AD Design

[jokes54321]

We finally reached a point where DC's at each remote site makes sense. I
read through the MS technet article on Planning Active Directory for Branch
Office and it left me with more questions than answers.

So, I was hoping to check with the Pro's here and see how things are being
done in real life.

We have a domain at our central office and have 21 remote sites with
anywhere from 10 to 150 users/devices at each.
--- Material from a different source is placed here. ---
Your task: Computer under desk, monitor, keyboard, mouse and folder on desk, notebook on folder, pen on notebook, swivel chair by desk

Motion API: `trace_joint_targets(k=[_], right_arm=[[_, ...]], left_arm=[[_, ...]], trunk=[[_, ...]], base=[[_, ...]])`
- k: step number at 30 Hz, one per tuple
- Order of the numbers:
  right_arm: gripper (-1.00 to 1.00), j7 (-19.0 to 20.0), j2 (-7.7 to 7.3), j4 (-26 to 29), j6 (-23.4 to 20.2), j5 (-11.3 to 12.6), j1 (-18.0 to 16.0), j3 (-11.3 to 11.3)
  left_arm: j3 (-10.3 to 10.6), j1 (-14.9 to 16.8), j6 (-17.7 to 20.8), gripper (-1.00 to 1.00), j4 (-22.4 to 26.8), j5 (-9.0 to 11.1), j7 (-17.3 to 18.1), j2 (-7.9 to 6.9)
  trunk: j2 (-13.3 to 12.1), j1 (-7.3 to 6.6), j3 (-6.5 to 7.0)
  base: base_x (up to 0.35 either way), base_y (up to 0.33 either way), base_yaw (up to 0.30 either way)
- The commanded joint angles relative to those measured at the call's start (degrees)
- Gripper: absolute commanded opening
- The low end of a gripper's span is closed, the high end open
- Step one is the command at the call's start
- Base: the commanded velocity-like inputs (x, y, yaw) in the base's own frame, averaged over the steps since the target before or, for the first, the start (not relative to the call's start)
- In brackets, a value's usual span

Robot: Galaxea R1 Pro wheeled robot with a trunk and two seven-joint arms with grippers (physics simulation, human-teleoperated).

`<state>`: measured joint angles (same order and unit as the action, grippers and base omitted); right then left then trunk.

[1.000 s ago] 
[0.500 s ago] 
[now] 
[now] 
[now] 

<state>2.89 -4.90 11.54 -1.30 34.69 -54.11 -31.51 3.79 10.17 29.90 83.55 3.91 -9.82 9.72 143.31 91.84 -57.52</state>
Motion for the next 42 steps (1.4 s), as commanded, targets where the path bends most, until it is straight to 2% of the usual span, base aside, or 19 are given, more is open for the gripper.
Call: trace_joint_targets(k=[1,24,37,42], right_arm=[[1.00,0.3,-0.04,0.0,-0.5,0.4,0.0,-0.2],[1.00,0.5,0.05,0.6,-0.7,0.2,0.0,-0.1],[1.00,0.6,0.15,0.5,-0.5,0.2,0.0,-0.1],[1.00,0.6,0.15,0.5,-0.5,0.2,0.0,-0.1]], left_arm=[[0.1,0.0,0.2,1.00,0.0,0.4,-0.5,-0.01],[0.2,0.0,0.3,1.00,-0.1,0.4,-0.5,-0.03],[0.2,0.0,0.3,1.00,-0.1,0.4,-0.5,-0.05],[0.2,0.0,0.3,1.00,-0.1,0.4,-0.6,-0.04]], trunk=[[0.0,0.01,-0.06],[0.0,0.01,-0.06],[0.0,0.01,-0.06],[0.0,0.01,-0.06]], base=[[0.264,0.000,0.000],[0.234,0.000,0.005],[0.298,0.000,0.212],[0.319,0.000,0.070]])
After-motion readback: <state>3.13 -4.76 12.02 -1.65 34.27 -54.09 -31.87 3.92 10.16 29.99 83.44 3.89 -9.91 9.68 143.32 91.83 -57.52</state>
I only got approval to
install one DC at each location so this needs to play into the picture. Each
site is connected to the host site via 256K MPLS circuits.

With the above info, would it make sense to make each remote a child domain
or a Site that is part of the primary domain? I was leaning toward a child
domain but without a second DC at each site I don't think this would be
ideal. My fear with making it a Site that is part of the primary domain is
replication traffic over a 256K circuit. Our central office has 200
users/workstations.

Any suggestions will be appreciated.


Thanks,

Denny

 

[Danny Sanders]

With the above info, would it make sense to make each remote a child

domain or a Site that is part of the primary domain?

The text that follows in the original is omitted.